**Your goal:**
Please return the full listing word for word, leaving out any pictures.
==========
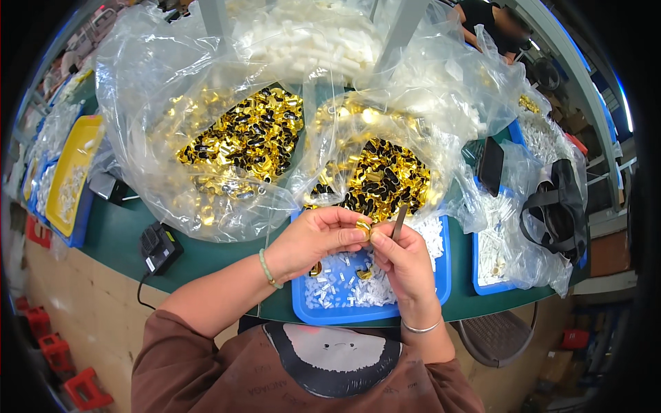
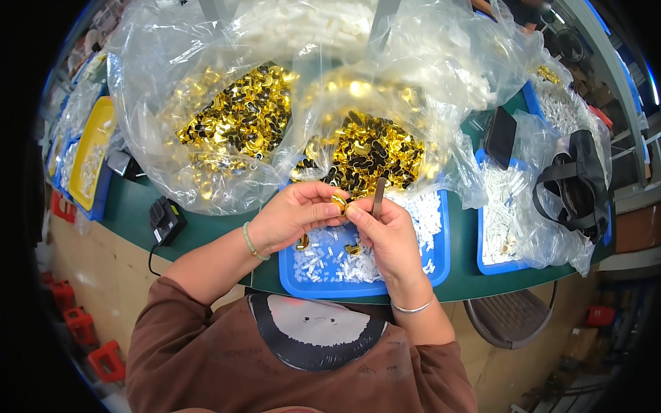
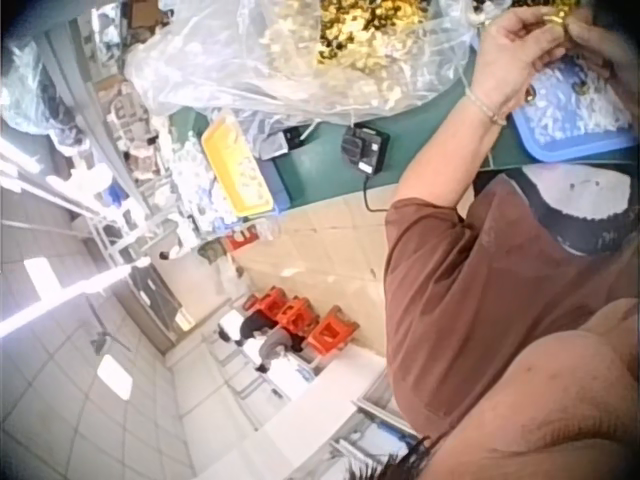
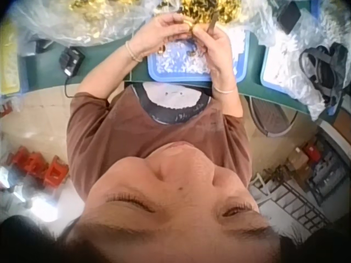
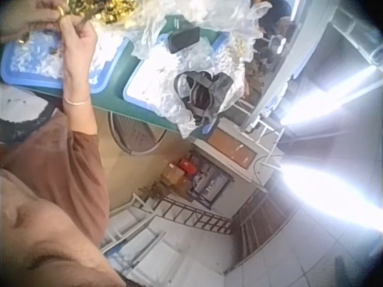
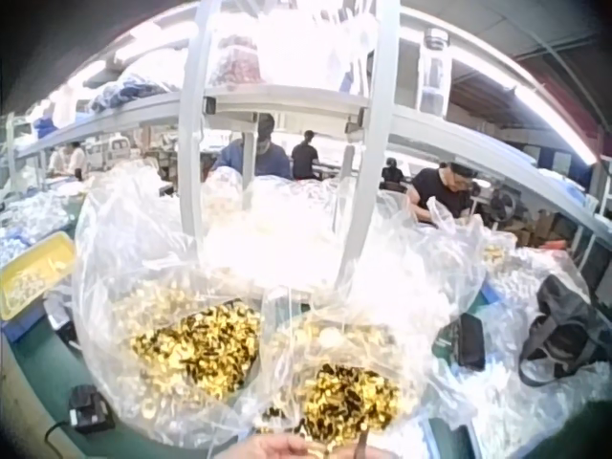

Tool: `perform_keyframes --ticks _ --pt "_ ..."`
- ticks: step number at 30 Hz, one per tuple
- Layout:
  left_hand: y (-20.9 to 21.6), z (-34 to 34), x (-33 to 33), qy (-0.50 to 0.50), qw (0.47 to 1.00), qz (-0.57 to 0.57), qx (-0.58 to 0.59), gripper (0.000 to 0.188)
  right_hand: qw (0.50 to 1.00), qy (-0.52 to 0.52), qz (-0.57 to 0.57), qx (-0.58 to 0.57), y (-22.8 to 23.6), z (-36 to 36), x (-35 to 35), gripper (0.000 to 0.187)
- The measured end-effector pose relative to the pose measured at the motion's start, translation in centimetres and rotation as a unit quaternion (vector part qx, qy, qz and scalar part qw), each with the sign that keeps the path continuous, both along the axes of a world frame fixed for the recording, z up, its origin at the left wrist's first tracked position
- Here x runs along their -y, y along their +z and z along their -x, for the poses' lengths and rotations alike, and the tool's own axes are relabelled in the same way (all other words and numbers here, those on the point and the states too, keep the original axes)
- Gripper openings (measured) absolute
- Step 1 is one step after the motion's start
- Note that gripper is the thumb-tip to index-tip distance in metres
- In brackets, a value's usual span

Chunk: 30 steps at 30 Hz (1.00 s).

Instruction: The person sits at a workstation and repeatedly picks up small gold and black components from a plastic bag. Using a metal tool, they insert a white plastic piece into each component and place the assembled unit into a blue tray. The process is repetitive and involves precise hand movements.

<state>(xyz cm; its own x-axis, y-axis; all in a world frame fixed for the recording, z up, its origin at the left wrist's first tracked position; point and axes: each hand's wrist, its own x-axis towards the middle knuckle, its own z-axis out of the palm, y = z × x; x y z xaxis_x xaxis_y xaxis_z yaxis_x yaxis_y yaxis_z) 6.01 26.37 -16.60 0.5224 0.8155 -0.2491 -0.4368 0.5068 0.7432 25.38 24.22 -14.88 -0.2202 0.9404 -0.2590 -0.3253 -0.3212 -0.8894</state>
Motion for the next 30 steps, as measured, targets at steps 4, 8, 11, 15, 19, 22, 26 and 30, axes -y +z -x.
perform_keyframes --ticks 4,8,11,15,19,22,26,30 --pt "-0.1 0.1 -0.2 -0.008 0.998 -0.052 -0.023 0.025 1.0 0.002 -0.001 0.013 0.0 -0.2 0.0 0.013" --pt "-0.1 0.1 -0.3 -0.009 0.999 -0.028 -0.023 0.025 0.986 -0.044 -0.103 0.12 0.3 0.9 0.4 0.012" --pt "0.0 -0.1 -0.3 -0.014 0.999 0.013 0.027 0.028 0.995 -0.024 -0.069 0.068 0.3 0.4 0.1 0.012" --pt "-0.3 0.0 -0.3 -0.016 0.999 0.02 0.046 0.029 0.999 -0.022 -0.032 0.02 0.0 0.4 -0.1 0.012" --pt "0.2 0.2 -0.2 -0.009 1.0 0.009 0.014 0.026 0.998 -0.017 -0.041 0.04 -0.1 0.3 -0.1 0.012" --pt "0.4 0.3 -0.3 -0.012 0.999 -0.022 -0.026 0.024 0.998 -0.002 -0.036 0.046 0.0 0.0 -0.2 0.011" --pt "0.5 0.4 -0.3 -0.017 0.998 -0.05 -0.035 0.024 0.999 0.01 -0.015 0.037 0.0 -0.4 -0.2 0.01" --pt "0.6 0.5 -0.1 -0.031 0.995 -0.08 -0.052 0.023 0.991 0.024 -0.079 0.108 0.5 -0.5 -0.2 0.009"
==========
**Task solution:**
Tool: `perform_keyframes --ticks _ --pt "_ ..."`
- ticks: step number at 30 Hz, one per tuple
- Layout:
  left_hand: y (-20.9 to 21.6), z (-34 to 34), x (-33 to 33), qy (-0.50 to 0.50), qw (0.47 to 1.00), qz (-0.57 to 0.57), qx (-0.58 to 0.59), gripper (0.000 to 0.188)
  right_hand: qw (0.50 to 1.00), qy (-0.52 to 0.52), qz (-0.57 to 0.57), qx (-0.58 to 0.57), y (-22.8 to 23.6), z (-36 to 36), x (-35 to 35), gripper (0.000 to 0.187)
- The measured end-effector pose relative to the pose measured at the motion's start, translation in centimetres and rotation as a unit quaternion (vector part qx, qy, qz and scalar part qw), each with the sign that keeps the path continuous, both along the axes of a world frame fixed for the recording, z up, its origin at the left wrist's first tracked position
- Here x runs along their -y, y along their +z and z along their -x, for the poses' lengths and rotations alike, and the tool's own axes are relabelled in the same way (all other words and numbers here, those on the point and the states too, keep the original axes)
- Gripper openings (measured) absolute
- Step 1 is one step after the motion's start
- Note that gripper is the thumb-tip to index-tip distance in metres
- In brackets, a value's usual span

Chunk: 30 steps at 30 Hz (1.00 s).

Instruction: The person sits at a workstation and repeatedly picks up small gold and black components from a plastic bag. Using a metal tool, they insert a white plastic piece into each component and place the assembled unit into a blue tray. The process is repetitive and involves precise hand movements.

<state>(xyz cm; its own x-axis, y-axis; all in a world frame fixed for the recording, z up, its origin at the left wrist's first tracked position; point and axes: each hand's wrist, its own x-axis towards the middle knuckle, its own z-axis out of the palm, y = z × x; x y z xaxis_x xaxis_y xaxis_z yaxis_x yaxis_y yaxis_z) 6.01 26.37 -16.60 0.5224 0.8155 -0.2491 -0.4368 0.5068 0.7432 25.38 24.22 -14.88 -0.2202 0.9404 -0.2590 -0.3253 -0.3212 -0.8894</state>
Motion for the next 30 steps, as measured, targets at steps 4, 8, 11, 15, 19, 22, 26 and 30, axes -y +z -x.
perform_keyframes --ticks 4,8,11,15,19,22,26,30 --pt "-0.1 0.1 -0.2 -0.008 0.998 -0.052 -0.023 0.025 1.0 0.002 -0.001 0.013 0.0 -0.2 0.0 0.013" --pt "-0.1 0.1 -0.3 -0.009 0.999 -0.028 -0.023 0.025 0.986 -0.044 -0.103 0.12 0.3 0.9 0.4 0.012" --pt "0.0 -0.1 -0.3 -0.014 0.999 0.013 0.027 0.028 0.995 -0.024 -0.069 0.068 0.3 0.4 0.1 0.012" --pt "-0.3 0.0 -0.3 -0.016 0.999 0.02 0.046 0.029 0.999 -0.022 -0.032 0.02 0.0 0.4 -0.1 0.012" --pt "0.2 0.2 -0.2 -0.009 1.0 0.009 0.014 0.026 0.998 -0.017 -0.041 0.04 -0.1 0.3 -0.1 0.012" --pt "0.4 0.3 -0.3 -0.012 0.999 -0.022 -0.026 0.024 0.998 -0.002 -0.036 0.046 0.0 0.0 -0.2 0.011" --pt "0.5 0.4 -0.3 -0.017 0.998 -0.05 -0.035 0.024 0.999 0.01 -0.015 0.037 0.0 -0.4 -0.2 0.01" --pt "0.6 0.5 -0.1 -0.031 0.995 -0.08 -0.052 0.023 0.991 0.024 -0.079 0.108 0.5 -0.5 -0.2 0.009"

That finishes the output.